PROBLEM DESCRIPTION: Repeat exactly the lines below that lie between the line with "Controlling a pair" and the line with "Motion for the", counting both of those lines as part of the answer.

============================================================

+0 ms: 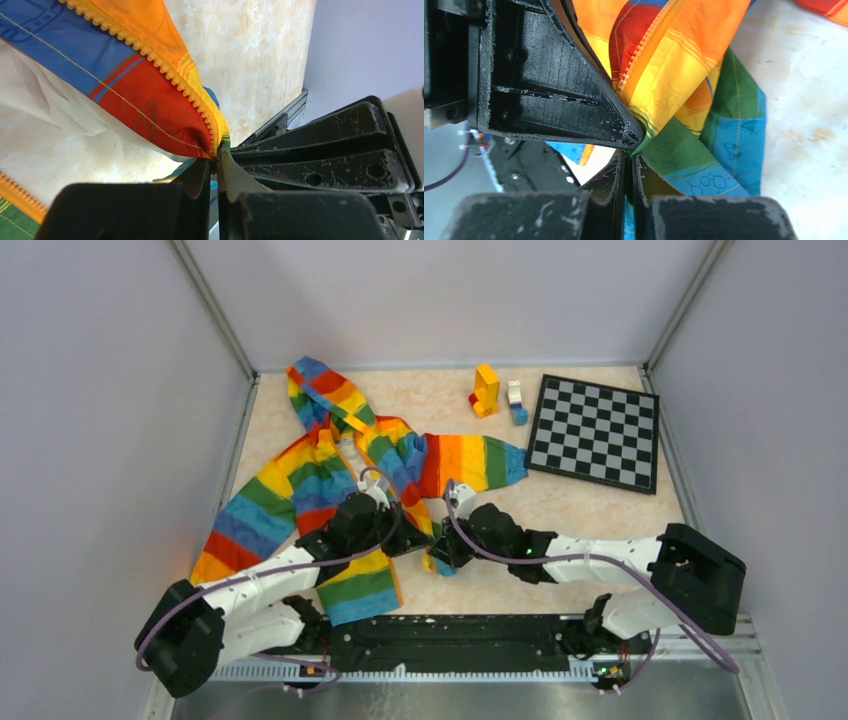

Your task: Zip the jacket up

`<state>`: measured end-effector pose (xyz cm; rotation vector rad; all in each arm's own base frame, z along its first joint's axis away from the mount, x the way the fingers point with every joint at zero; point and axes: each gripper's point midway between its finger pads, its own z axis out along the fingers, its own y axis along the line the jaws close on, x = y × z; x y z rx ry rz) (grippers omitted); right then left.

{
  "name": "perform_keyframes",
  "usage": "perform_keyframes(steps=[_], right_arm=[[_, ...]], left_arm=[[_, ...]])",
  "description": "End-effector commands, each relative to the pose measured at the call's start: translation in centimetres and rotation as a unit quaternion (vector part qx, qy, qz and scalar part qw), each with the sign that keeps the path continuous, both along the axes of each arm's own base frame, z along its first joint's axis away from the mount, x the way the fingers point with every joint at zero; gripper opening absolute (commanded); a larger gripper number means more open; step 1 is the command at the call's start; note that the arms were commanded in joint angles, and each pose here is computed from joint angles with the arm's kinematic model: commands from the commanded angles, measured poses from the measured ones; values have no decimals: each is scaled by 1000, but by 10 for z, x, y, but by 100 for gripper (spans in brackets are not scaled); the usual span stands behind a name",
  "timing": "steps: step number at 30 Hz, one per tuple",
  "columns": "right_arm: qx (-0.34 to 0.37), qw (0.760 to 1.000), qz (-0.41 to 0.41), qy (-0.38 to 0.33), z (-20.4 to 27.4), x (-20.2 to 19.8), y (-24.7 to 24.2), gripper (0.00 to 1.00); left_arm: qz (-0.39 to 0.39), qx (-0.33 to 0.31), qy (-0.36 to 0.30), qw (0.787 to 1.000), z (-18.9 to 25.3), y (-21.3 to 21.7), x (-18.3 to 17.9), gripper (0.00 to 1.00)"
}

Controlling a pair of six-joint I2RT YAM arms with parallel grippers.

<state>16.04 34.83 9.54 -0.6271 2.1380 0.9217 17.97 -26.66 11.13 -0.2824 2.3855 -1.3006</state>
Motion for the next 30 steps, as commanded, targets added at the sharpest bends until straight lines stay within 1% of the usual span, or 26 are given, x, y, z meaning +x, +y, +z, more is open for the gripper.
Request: perform_keyframes(steps=[1,3,4,5,6,7,8,10,12,14,15,17,18,19,20,22,25,28,30], right_arm=[[129,990,63,15,32,-8,20,0],[159,982,98,16,39,-11,22,0],[169,979,112,17,41,-11,22,0],[179,976,126,19,44,-11,22,0],[189,971,143,18,47,-13,22,0],[197,967,159,15,51,-13,22,0],[200,964,173,13,52,-14,22,0],[207,961,182,6,56,-7,19,0],[219,958,185,-3,61,2,15,0],[228,955,188,-15,65,9,13,0],[230,955,187,-20,67,12,13,0],[239,951,193,-30,70,15,15,0],[244,949,196,-32,72,16,16,0],[250,947,199,-32,73,15,16,0],[255,946,198,-31,73,16,16,0],[265,944,196,-29,73,17,13,0],[277,942,187,-33,75,18,5,0],[280,942,183,-35,75,18,3,0],[281,941,184,-35,75,18,3,0]], left_arm=[[-23,-26,-63,997,39,-9,9,28],[-30,-17,-90,995,46,-3,10,63],[-31,-9,-107,994,50,2,10,75],[-30,1,-122,992,53,6,9,85],[-30,15,-132,991,54,12,7,92],[-27,27,-140,989,54,18,6,97],[-26,36,-148,988,54,23,4,98],[-43,27,-174,983,61,27,-7,99],[-77,0,-193,978,67,25,-22,98],[-115,-33,-213,970,70,21,-38,91],[-125,-43,-213,968,71,20,-44,83],[-137,-56,-220,964,74,18,-48,61],[-142,-55,-219,964,73,18,-49,54],[-147,-52,-221,963,71,17,-49,49],[-149,-45,-220,963,68,16,-47,48],[-154,-28,-225,962,65,15,-42,49],[-163,8,-208,965,49,16,-38,49],[-177,16,-195,965,40,13,-37,52],[-181,18,-192,964,38,9,-34,51]])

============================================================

OUTPUT FOR THIS EXERCISE:
Controlling a pair of six-joint I2RT YAM arms with parallel grippers.

<state>16.04 34.83 9.54 -0.6271 2.1380 0.9217 17.97 -26.66 11.13 -0.2824 2.3855 -1.3006</state>
Motion for the next 30 steps, as commanded, targets added at the sharpest bends until straight lines stay within 1% of the usual span, or 26 are given, x, y, z meaning +x, +y, +z, more is open for the gripper.

For this exercise, nothing further remains.